**Prompt:** The copy you give must match the listing below exactly and contain no pictures.

(Supplied material Opens)

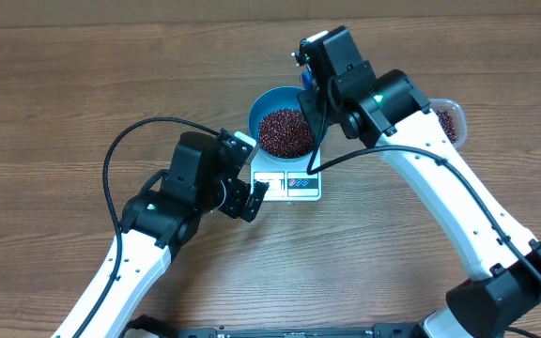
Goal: Scoop item into bowl and weigh 150g on scale
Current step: 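Tilt the scoop with the right gripper to pour beans into the bowl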
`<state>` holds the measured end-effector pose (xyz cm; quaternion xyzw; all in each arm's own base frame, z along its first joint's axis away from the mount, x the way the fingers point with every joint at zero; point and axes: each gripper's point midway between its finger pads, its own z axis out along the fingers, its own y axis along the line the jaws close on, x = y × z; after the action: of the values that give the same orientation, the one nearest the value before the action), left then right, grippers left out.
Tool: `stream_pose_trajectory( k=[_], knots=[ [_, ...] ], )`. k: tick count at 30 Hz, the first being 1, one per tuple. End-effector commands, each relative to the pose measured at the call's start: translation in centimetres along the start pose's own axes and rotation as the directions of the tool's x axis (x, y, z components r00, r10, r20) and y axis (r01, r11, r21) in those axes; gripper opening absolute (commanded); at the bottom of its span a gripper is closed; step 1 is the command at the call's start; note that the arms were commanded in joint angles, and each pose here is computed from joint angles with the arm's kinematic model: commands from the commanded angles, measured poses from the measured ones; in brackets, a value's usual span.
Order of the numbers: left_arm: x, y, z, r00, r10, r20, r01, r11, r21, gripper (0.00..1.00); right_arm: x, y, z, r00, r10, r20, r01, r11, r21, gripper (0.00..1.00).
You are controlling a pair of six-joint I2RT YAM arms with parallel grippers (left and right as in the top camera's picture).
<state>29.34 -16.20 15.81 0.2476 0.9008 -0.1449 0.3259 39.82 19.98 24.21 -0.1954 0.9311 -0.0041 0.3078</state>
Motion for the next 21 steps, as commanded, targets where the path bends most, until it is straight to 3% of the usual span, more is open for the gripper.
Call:
stream_pose_trajectory(
  k=[1,21],
  knots=[
    [0.14,0.24,0.16,1.000,-0.016,-0.006,0.016,1.000,-0.008,1.00,-1.23,-0.60,-1.56,0.998,0.003,0.056,-0.005,0.999,0.047,0.04],
    [0.14,0.25,0.16,1.000,-0.016,-0.006,0.016,1.000,-0.008,1.00,-1.37,-0.52,-1.56,0.998,0.001,0.061,-0.003,0.999,0.042,0.04]
  ],
)
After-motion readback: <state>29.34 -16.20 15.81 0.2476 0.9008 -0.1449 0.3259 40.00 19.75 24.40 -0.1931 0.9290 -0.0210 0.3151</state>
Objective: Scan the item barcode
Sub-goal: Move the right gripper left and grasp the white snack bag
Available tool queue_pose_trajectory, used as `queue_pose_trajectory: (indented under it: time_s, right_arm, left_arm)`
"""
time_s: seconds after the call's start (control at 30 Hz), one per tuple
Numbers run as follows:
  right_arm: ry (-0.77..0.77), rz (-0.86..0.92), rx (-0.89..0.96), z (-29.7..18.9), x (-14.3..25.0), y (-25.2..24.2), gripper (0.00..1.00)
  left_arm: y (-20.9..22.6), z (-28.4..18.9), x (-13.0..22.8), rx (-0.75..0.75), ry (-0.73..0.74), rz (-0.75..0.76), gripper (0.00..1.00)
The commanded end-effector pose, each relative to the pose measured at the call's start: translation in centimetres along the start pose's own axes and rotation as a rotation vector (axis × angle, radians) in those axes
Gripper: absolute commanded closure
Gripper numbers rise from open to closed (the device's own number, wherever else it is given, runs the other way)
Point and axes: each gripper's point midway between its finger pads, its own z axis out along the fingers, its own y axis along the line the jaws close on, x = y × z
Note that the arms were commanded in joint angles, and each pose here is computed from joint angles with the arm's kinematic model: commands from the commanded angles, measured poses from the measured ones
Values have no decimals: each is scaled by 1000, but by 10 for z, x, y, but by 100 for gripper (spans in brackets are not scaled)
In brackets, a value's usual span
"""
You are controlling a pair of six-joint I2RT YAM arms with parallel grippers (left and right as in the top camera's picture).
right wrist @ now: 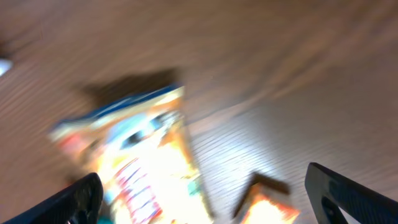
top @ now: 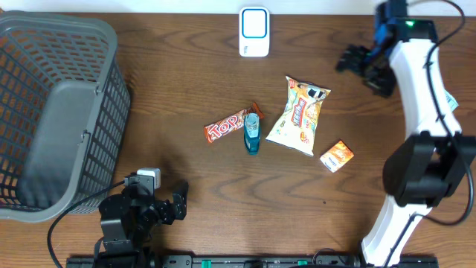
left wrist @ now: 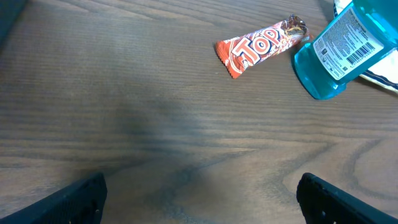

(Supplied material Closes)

**Result of this task:**
Goal: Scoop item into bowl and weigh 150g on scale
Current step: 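Tilt the scoop with the right gripper to pour beans into the bowl
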`<state>` holds the measured end-effector pose (xyz cm; quaternion xyzw; all in each arm's own base frame, z along its first joint's axis away from the mount, x the way the fingers point with every joint at zero; point and axes: each gripper's point midway between its finger pads, its own z axis out along the fingers, its own y axis along the line the jaws close on, x = y × z; after the action: of the values that give the same orientation, the one nearest the value before the action), left then right, grippers left out.
Tool: `stream_pose_trajectory( k=[_], knots=[ [_, ...] ], )`. k: tick count at 30 Hz, the first being 1, one per tuple. End-effector commands, each relative to the pose measured at the call's start: translation in centimetres along the start pose's own axes and rotation as the directions of the tool's x axis (x, y, z components r00, r10, r20) and y axis (r01, r11, r21) in those axes; gripper opening absolute (commanded); at the bottom of its span a gripper is closed; step 1 is the command at the call's start; note that the arms were commanded in joint angles, and each pose here is computed from joint angles with the arm's kinematic model: commands from the commanded angles, measured poses from the measured ones; in brackets, a value's usual span.
Order of the numbers: left_arm: x, y, z, r00, r10, r20, r01, r11, r21, gripper (0.00..1.00); right_arm: x, y, z, r00, r10, r20, r01, r11, r21, gripper (0.00..1.00).
You are controlling a pair of six-joint I2RT YAM arms with parallel grippers (left and right as in the top camera's picture).
<state>29.34 -16.20 15.81 0.2476 0.9008 -0.1449 0.3259 39.82 19.98 24.21 -0.1954 0.9311 -0.0041 0.3078</state>
Motion for the next 21 steps, as commanded, targets where the path bends most, until it is straight to 3% of the usual span, more is open for the gripper.
Call:
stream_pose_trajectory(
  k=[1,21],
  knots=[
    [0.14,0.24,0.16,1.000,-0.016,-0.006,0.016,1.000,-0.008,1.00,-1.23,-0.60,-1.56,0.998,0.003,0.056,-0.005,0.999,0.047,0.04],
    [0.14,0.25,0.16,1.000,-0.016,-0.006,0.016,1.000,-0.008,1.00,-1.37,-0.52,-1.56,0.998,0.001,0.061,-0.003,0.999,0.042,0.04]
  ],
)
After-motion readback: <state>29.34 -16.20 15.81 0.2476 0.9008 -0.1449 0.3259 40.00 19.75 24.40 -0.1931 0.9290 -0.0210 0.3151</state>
Objective: Scan the item barcode
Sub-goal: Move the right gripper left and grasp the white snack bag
Available tool queue_pose_trajectory, used as `queue_pose_trajectory: (indented under it: time_s, right_arm, left_arm)`
"""
time_s: seconds after the call's start (control at 30 Hz), one per tuple
Numbers run as follows:
  right_arm: ry (-0.77..0.77), rz (-0.86..0.92), rx (-0.89..0.96), z (-29.7..18.9), x (-14.3..25.0), y (-25.2..24.2), gripper (0.00..1.00)
  left_arm: y (-20.9..22.6), z (-28.4..18.9), x (-13.0..22.8), rx (-0.75..0.75), ry (-0.73..0.74), rz (-0.75..0.76), gripper (0.00..1.00)
The commanded end-effector pose, each relative to the pose measured at the call's start: translation in centimetres along the start pose's own axes and rotation as a rotation vector (axis × angle, radians) in those axes
Gripper: absolute commanded closure
Gripper numbers rise from open to closed (the device's own number, wherever else it is given, runs the other way)
Point and axes: each gripper's point midway between its finger pads, its own z axis out along the fingers, its own y axis along the line the jaws close on, x = y × z
Note that the arms were commanded in joint angles, and each pose here is computed from joint angles with the arm's kinematic model: commands from the commanded angles, measured poses from the measured ones
Values have no decimals: each is scaled by 1000, but by 10 for z, x, y, but by 100 for gripper (spans in brackets are not scaled)
In brackets, a value's usual span
"""
You are controlling a pair of six-joint I2RT YAM arms with parallel grippers (left and right as in the top camera's picture).
right wrist @ now: 
top @ now: 
left wrist @ now: 

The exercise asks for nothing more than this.